Je fais la vaisselle alors qu’elle fait la cuisine. (O yemekleri pişirirken, bulaşıkları yıkarım.)

 

comme si (-mış gibi, -sanki):  Karşılaştırma bildirir. Bundan sonra imparfait kullanılır.

Mon père me traite comme si j’étais un enfant. (Babam bana çocukmuşum gibi davranıyor.)

Retourne travailler comme si de rien n’était. (Hiçbir şey olmamış gibi işe geri dönün.)

 

même si (-sa bile):  Varsayımsal karşıtlık bildirir. Bu bağlaçla birlikte indicatif kullanılır.

Même si elle lui parlait, il ne changerait pas d’avis. (Onunla konuşsa bile fikrini değiştirmezdi.)

Nous viendrons même si le train est cher. (Tren pahalı olsa bile geleceğiz.)

 

bien que / quoique (-e rağmen): Karşıtlık bildirir. Bu bağlaçla birlikte subjonctif kullanılır.

Bien que tu sois riche, tu n’aides personne. (Zengin olmanıza rağmen kimseye yardım etmiyorsunuz.)

Quoiqu’il fasse froid, il se baigne. (Soğuk olmasına rağmen banyo yapıyor.)

 

encore que (-her ne kadar, -e rağmen, -oysaki): Karşıtlık bildirir. Bu bağlaçla birlikte subjonctif kullanılır.

Synonyme: bien que, quoique, même si, cependant

  Elle croit que je suis français, encore qu‘elle ait un doute ! (Her ne kadar şüpheleri olsa da benim Fransız olduğumu düşünüyor!)

 

quoi que (her ne olursa olsun):  Bu bağlaçla birlikte subjonctif kullanılır.

Quoi que tu dises, je ne te croirai plus. (Ne dersen de, artık sana inanmayacağım.)

Quoi qu’il en soit, on va au restaurant, tu me l’avais promis! (Her neyse, restorana gidiyoruz, bana söz vermiştin!)

Quoi qu’il en soit, j’ai décidé de lui dire la vérité. (Her neyse, ona gerçeği söylemeye karar verdim.)

 

afin que / pour que (-sin diye, -mesi için): Amaç ve niyet bildirir. Bu bağlaçla birlikte subjonctif kullanılır.

Afin que tout soit bien clair, je vais répéter. (Her şey açıkça anlaşılsın diye tekrar edeceğim.)

Ne juge point, afin qu’on ne puisse te juger. (Seni yargılamamamız için sen de yargılama.)

Elle met de la crème afin que le coup de soleil guérisse. (Güneş yanığı iyileşsin diye krem sürer.)

ATTENTION:

‘Afin de’ ile birlikte kullanıldığında fiil, mastar yapıdadır.

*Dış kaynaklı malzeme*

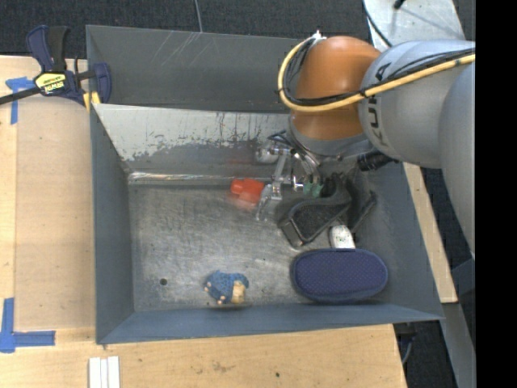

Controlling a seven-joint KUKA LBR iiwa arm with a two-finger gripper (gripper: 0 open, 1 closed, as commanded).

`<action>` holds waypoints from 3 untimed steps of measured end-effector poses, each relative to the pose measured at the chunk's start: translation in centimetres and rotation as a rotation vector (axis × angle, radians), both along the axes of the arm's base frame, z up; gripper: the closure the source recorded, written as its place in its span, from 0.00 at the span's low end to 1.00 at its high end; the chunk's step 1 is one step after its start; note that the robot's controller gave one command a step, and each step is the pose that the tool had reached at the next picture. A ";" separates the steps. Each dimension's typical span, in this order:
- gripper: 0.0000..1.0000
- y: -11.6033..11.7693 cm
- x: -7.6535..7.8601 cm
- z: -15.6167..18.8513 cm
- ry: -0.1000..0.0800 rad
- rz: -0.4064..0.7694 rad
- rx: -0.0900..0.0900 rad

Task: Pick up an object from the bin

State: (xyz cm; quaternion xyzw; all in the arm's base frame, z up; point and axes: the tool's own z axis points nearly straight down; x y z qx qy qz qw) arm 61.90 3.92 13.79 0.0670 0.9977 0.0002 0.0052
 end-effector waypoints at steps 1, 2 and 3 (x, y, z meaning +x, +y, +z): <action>0.00 -1.8 0.6 -5.7 0.022 -0.306 0.004; 1.00 -1.9 1.0 -5.5 0.006 -0.306 0.002; 1.00 -3.0 -2.1 14.7 -0.002 -0.428 0.005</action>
Offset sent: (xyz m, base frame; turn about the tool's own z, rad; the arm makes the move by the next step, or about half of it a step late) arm 0.0083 -0.0188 -0.0564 0.3096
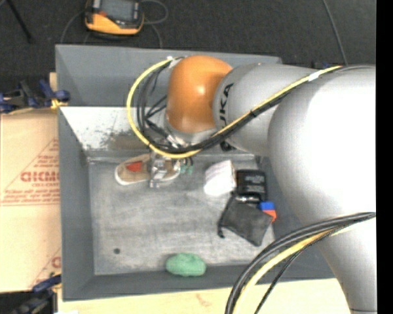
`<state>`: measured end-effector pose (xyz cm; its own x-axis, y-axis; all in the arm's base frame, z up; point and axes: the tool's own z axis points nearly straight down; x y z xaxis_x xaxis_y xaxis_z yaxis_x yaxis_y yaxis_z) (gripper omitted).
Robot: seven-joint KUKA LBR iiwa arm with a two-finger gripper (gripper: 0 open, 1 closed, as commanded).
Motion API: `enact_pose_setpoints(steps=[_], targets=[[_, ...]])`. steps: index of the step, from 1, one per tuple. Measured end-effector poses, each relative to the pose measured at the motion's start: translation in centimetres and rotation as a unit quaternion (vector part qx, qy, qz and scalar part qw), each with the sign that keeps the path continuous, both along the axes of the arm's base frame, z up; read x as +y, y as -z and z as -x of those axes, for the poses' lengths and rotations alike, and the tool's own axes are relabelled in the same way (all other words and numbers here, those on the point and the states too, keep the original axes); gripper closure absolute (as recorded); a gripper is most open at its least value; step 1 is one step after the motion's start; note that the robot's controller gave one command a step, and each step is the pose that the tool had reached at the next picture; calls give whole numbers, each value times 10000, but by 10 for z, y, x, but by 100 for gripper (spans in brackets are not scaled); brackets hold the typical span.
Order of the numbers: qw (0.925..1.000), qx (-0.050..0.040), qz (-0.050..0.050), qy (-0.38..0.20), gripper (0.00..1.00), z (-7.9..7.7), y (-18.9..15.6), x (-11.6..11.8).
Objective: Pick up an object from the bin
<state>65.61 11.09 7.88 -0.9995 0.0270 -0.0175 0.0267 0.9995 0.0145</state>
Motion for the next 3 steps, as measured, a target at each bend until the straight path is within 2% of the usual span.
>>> enact_pose_setpoints(steps=[1,2,3], targets=[[10000,1,-2,8,100,0,0,0],[10000,47,60,-10,100,-2,-38,-1],[9999,136,61,-6,100,1,-17,0]])
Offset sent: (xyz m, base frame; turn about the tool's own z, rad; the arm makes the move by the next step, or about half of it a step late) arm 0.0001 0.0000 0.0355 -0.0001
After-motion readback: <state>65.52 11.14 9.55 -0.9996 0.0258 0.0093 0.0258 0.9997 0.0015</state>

Il est parti afin de ne pas nous déranger. (Bizi rahatsız etmemek için ayrıldı.)

 

à moins que (-madıkça, -mezse):  Koşul bidirir. Bu bağlaçla birlikte subjonctif kullanılır.

Personne n’écoute, à moins que quelque chose d’horrible n’arrive. (Korkunç bir şey olmadıkça kimse dinlemiyor.)

Je serai ici à cinq heures à moins que je ne manque le train. (Treni kaçırmazsam saat beşte burada olacağım.)

Je l’aiderai à moins que vous ne le fassiez. (Siz yapmazsanız ona yardım edeceğim.)

 

error: İçerik Kopyalanamaz!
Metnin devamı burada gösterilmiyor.